TAMPA - The spokesman for the agency that protects Florida's children is accused of soliciting two teenagers to perform lewd acts so he could make child porn, authorities said Friday.
Al Zimmerman, 40, was charged with eight counts of using a child in a sexual performance and was immediately fired from representing the Florida Department of Children & Families. Investigators suspect one of the teenagers is or has been in the DCF's care.
Zimmerman
"It's totally deplorable," said Bob Butterworth, the DCF secretary. "There's absolutely no excuse for this. There were absolutely no indicators. As all of us in the DCF, we were shocked and we were horrified."
A telephone message left on Zimmerman's cell phone by The Associated Press was not returned Friday night.
Zimmerman, who has worked for the DCF since March 2005, turned himself in to authorities about 5:30 p.m. Friday at the Lakeland field office of the Florida Department of Law Enforcement, said FDLE spokeswoman Heather Smith. His parents live in the Lakeland area.
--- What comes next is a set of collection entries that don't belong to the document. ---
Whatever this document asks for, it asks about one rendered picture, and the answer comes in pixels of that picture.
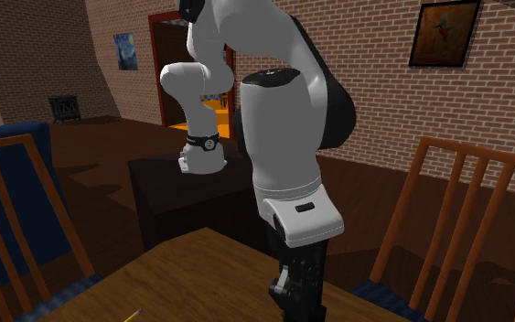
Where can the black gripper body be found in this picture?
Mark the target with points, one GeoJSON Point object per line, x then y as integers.
{"type": "Point", "coordinates": [304, 276]}

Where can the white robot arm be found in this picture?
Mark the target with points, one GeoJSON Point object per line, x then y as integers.
{"type": "Point", "coordinates": [279, 134]}

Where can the wooden table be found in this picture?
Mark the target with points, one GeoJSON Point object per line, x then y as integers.
{"type": "Point", "coordinates": [194, 276]}

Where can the dark robot stand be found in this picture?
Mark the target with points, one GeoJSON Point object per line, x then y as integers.
{"type": "Point", "coordinates": [181, 200]}

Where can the wooden chair with blue seat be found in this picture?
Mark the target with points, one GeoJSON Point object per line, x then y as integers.
{"type": "Point", "coordinates": [38, 178]}
{"type": "Point", "coordinates": [457, 214]}

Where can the yellow pencil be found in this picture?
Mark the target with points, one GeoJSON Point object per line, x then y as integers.
{"type": "Point", "coordinates": [133, 315]}

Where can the red framed doorway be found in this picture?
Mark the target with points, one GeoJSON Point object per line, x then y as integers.
{"type": "Point", "coordinates": [168, 49]}

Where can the black stove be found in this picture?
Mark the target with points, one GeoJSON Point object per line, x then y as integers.
{"type": "Point", "coordinates": [64, 108]}

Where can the blue armchair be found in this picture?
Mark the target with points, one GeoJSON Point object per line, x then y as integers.
{"type": "Point", "coordinates": [20, 196]}

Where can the dark framed brown wall picture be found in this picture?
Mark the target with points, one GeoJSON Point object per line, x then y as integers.
{"type": "Point", "coordinates": [444, 33]}

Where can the blue wall picture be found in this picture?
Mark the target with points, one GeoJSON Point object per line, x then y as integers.
{"type": "Point", "coordinates": [126, 51]}
Investigators said at least two victims between the ages of 16 and 17 were approached by Zimmerman at an unspecified date to perform lewd acts that were to be used to create child pornography. Authorities are trying to determine if there may be other victims, Smith said.
Zimmerman, who worked in DCF's Tallahassee offices, was being investigated for some time by the Tampa Police Department, said Sandi Copes, spokeswoman for the Office of the Attorney General.
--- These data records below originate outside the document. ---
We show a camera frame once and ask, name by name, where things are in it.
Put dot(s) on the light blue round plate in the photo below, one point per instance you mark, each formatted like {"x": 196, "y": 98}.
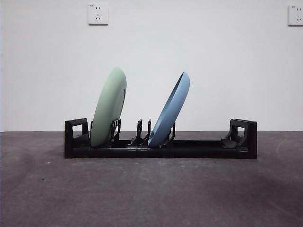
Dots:
{"x": 165, "y": 118}

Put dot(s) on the pale green round plate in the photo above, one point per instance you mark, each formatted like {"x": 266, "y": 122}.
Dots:
{"x": 106, "y": 106}

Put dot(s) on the black plastic plate rack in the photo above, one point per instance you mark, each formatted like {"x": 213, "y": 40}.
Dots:
{"x": 189, "y": 151}

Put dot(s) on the white wall socket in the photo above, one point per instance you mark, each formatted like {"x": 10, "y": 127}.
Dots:
{"x": 98, "y": 14}
{"x": 296, "y": 15}

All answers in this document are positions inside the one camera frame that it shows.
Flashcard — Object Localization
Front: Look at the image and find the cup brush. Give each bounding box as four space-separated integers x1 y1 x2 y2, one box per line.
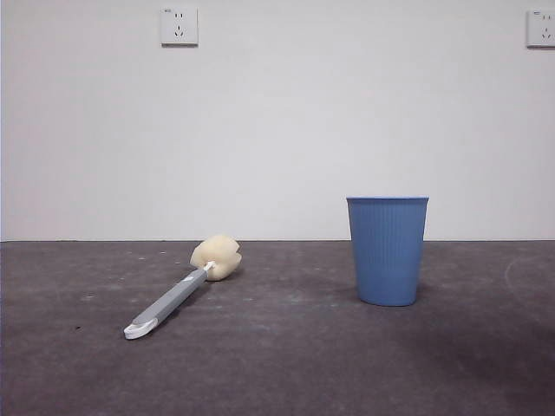
123 234 243 341

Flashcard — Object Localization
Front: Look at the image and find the blue ribbed plastic cup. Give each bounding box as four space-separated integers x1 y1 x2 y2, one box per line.
345 195 431 308

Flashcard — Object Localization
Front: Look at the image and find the white wall socket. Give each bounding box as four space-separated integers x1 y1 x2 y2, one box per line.
526 9 555 49
160 5 200 48
Copes did not know how long Zimmerman was under suspicion, but said that "a routine undercover operation into child pornography" might have tipped off detectives. Tampa police detectives then contacted the attorney general's CyberCrimes unit to help in the investigation, Copes said.
The investigation became a joint operation involving Tampa police, the Attorney General's Office, the FDLE and the FBI, authorities said.
Zimmerman was being held in the Hillsborough County jail on Orient Road on $60,000 bail Friday night. He faces up to 120 years in prison - or 15 years on each count - if convicted of all charges.
"Every photograph, every image, every lasting impression of a child's sexual abuse perpetuates this horrible crime over and over again," Attorney General Bill McCollum said in a statement.
DCF has faced criticism since 2002, when it was discovered that a Miami investigator had lied about visiting the foster parents of 4-year-old Rilya Wilson. The girl had actually been missing for a year and has never been found.
More recently, former secretary Lucy Hadi resigned after being found in contempt of court for not moving inmates to state hospitals if they were incompetent to stand trial. Before that, Jerry Regier left the position after an investigation showed he accepted favors from contractors. Regier had replaced Kathleen Kearney, who resigned after Wilson disappeared.
Last year, a child protection task force criticized DCF officials because a 2-year-old foster girl was missing for four months before police began searching for her.
Butterworth said he will ask the FDLE to work with the DCF "to conduct a thorough investigation to determine if any child in the state's care has been victimized."
He said DCF is fairly certain that one of the two children has been in state custody at some point.